Exploiting metabolic vulnerabilities in cancer: From mechanisms to therapeutic opportunities

Metabolic reprogramming enables cancer cells to adapt to hostile microenvironments and resist therapy, while simultaneously revealing metabolic vulnerabilities that offer new opportunities for targeted treatment. This review is the first to propose a unified ‘Mechanism–Strategy–Translation’ framework, focusing on two core mechanisms underlying metabolic vulnerability: metabolic inflexibility and synthetic lethality. This dual-axis model not only elucidates how metabolic reprogramming drives tumor progression but also highlights the "Achilles' heel" of malignant tumors. The article provides an in-depth discussion of key metabolic pathways on which tumors depend (such as glucose metabolism), epigenetic regulation (e.g., lactylation), and multi-layered stress defense mechanisms—including autophagy, redox homeostasis, anti-ferroptosis, and cuproptosis—while dissecting their inherent vulnerabilities.
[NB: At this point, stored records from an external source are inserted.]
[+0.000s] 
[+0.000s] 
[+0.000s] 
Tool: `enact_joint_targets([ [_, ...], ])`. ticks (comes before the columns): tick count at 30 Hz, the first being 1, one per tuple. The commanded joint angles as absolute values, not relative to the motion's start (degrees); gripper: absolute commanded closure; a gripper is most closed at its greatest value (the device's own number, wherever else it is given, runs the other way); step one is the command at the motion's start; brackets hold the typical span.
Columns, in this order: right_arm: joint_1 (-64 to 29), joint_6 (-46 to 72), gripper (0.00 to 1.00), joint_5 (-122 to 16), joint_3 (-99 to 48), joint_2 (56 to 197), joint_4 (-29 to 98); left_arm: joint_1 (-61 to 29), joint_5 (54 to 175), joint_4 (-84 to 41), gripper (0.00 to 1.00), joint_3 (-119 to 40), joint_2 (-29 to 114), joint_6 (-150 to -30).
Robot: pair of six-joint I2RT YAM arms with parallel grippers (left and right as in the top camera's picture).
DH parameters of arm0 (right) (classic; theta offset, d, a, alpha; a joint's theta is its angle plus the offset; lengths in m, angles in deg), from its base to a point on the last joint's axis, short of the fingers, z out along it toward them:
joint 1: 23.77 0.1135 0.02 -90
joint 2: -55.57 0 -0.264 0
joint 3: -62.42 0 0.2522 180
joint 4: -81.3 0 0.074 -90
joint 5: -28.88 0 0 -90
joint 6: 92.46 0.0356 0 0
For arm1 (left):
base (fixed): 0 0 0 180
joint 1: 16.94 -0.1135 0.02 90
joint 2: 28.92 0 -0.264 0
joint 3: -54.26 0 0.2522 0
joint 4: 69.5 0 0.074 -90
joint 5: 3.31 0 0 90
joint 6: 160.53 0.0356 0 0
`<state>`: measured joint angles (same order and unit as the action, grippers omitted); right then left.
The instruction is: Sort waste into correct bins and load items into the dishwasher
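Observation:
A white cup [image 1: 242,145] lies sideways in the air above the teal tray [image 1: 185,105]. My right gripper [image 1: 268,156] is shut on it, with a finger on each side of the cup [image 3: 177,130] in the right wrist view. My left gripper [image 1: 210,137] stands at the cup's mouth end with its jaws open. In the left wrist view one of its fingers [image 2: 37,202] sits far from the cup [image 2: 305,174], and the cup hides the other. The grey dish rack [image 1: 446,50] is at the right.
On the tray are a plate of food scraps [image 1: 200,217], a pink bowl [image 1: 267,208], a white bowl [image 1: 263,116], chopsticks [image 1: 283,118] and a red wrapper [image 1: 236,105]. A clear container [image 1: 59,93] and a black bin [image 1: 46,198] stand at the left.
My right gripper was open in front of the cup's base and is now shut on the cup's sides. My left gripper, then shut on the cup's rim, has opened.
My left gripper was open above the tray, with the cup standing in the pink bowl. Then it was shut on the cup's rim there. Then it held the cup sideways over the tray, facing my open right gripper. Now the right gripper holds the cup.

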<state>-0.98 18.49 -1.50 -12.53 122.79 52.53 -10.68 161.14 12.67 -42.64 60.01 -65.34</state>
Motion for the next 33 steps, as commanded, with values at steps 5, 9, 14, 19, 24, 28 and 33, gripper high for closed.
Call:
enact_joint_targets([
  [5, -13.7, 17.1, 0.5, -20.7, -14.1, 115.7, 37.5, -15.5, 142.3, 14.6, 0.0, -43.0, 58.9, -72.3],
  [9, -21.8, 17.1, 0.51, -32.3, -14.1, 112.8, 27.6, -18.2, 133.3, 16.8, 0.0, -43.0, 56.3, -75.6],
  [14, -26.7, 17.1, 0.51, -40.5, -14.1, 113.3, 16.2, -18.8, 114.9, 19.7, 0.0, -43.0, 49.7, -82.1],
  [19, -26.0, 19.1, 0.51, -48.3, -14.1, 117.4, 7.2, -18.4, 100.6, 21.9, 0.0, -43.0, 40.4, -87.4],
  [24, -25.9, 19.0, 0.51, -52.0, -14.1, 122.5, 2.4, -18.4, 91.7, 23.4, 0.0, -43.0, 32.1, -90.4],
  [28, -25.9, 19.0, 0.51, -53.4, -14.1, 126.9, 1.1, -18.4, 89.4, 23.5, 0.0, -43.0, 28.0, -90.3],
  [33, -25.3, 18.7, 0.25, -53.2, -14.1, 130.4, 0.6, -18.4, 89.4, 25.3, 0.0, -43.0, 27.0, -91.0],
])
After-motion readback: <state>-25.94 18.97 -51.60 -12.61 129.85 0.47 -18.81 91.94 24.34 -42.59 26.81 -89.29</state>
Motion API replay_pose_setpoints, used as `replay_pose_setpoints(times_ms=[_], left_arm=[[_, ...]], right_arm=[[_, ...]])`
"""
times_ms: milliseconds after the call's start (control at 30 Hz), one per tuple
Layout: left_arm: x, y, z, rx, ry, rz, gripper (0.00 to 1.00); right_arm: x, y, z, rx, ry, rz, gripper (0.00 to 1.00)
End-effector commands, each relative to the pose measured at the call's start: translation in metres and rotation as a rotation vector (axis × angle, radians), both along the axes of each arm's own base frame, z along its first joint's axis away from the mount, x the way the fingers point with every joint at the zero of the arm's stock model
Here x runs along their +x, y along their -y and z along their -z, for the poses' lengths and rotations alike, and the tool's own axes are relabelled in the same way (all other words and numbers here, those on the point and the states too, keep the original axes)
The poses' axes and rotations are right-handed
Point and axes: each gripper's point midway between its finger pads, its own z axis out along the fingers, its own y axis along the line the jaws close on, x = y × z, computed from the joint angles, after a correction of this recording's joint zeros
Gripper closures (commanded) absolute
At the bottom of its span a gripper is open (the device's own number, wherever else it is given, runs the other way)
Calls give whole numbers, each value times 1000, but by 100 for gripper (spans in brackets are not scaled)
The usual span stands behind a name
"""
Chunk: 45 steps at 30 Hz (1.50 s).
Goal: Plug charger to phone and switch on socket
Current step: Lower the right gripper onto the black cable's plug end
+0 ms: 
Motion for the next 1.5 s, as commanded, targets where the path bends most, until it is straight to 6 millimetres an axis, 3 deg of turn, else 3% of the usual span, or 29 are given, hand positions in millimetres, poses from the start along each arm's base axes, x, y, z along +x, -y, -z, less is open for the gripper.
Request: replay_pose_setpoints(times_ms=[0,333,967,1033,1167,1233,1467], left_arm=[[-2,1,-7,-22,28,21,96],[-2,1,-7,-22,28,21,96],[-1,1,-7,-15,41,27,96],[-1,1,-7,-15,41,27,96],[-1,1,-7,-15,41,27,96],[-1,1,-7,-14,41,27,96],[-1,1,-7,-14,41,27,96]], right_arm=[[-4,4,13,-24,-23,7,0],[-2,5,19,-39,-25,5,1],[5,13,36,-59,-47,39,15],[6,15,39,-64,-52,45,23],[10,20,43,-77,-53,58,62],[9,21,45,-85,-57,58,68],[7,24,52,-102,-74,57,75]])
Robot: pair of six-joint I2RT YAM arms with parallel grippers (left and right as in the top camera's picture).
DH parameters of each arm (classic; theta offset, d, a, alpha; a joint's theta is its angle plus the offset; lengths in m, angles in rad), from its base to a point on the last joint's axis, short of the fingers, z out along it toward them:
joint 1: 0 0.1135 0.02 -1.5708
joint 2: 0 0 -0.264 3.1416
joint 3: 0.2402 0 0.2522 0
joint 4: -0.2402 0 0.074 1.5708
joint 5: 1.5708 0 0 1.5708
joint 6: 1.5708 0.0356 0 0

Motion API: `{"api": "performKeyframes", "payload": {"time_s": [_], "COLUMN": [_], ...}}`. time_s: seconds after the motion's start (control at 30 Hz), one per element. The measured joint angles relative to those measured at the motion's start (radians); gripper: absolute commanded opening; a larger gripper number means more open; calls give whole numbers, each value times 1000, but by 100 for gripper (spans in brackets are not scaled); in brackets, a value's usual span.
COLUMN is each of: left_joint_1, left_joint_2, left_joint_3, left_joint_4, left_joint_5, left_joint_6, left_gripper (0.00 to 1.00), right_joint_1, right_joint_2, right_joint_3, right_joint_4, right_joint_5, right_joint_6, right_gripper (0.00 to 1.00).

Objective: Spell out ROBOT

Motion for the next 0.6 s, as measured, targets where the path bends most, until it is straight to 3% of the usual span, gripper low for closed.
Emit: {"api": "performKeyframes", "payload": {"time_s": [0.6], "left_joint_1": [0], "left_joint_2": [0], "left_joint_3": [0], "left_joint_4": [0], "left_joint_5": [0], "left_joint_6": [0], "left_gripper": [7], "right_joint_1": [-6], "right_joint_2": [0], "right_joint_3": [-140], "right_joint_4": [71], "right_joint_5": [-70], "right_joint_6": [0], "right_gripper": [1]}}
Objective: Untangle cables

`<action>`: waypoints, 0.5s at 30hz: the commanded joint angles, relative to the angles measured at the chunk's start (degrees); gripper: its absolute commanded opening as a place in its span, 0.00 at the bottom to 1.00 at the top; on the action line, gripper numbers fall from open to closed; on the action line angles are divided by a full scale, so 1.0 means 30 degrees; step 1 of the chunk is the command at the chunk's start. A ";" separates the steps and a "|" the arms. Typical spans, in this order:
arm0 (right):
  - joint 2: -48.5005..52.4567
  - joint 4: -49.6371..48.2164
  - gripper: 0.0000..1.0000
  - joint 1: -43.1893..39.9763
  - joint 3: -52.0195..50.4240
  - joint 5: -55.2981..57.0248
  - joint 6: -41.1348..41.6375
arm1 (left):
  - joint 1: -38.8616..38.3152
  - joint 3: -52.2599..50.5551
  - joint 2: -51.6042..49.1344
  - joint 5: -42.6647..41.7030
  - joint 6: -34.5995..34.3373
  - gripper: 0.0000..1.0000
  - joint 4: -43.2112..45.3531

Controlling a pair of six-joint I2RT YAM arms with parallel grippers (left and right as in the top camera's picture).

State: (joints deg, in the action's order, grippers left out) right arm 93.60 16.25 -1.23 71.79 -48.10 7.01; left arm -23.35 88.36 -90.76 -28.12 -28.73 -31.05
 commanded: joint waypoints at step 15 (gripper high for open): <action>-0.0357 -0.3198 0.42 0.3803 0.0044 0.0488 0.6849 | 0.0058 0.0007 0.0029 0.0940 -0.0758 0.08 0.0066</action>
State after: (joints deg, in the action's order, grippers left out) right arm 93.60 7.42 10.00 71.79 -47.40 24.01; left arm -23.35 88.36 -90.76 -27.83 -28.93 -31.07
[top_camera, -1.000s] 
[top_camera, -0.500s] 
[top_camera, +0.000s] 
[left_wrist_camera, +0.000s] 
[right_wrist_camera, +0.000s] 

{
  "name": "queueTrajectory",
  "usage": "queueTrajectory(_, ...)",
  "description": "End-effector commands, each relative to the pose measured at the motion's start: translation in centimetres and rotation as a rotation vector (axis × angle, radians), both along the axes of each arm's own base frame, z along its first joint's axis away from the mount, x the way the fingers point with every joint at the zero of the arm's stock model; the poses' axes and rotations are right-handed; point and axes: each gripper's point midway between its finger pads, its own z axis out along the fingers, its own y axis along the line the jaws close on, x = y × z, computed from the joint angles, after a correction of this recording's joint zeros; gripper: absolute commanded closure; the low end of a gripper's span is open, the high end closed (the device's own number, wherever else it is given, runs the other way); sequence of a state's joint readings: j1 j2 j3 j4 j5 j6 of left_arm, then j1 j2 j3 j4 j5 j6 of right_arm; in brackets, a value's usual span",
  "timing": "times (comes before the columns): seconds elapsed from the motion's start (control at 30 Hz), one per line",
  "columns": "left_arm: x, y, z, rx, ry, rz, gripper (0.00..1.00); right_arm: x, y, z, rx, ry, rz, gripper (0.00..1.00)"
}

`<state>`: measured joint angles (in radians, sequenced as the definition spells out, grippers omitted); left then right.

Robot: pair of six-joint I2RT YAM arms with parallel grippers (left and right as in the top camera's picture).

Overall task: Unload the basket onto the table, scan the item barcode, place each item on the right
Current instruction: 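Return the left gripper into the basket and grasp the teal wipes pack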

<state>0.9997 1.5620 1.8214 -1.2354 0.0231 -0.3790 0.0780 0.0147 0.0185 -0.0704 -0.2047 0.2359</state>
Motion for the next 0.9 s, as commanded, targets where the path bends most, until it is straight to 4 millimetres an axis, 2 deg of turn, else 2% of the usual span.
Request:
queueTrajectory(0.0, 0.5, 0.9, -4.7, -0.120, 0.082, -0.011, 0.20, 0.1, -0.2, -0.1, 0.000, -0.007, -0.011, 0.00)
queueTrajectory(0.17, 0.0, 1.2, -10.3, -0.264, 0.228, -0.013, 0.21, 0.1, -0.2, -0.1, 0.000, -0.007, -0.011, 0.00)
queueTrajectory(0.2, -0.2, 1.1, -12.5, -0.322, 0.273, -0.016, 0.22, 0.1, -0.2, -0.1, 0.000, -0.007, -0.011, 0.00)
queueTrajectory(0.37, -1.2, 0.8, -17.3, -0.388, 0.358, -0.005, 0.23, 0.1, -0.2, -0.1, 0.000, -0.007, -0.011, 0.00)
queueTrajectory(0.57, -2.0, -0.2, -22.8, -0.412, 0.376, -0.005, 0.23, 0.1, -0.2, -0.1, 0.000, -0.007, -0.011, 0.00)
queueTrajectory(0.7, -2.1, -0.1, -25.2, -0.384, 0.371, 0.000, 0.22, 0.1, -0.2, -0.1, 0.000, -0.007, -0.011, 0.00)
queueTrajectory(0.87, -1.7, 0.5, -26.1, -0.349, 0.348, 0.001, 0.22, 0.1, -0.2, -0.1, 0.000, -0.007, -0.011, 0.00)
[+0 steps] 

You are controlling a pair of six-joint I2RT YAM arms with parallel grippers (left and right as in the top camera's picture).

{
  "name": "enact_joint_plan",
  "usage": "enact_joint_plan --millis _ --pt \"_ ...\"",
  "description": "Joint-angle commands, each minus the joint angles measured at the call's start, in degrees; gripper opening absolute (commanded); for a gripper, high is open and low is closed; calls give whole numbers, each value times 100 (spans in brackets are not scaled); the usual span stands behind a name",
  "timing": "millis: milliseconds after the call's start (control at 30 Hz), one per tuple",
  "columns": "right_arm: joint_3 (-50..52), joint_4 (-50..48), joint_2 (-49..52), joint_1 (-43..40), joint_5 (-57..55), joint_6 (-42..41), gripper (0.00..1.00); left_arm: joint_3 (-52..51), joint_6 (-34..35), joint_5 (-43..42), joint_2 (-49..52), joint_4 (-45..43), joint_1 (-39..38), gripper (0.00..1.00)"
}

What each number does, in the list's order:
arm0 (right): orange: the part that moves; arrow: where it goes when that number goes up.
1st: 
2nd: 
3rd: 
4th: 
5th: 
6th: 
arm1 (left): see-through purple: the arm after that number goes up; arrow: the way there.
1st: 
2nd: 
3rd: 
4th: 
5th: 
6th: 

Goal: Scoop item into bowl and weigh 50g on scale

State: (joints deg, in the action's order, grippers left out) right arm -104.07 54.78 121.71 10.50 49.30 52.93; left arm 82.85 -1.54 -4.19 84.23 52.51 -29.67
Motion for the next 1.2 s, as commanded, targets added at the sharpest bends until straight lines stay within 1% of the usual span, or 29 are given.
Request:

Furthermore, it emphasizes the tripartite crosstalk among neural, immune, and metabolic components within the TME, systematically explaining how neural signals, immunometabolic reprogramming, and key metabolites collectively regulate tumorigenesis, along with a commentary on the role of microbiota in the TME. Based on these mechanisms, we summarize several emerging targets with clinical translational potential, providing clear directions for future research. Strategies such as combination therapies and dietary interventions are also considered highly promising. Despite ongoing challenges such as metabolic heterogeneity, the deepening integration of multidisciplinary approaches and advances in AI-driven multi-omics analyses are paving the way for transformative prospects in cancer therapy.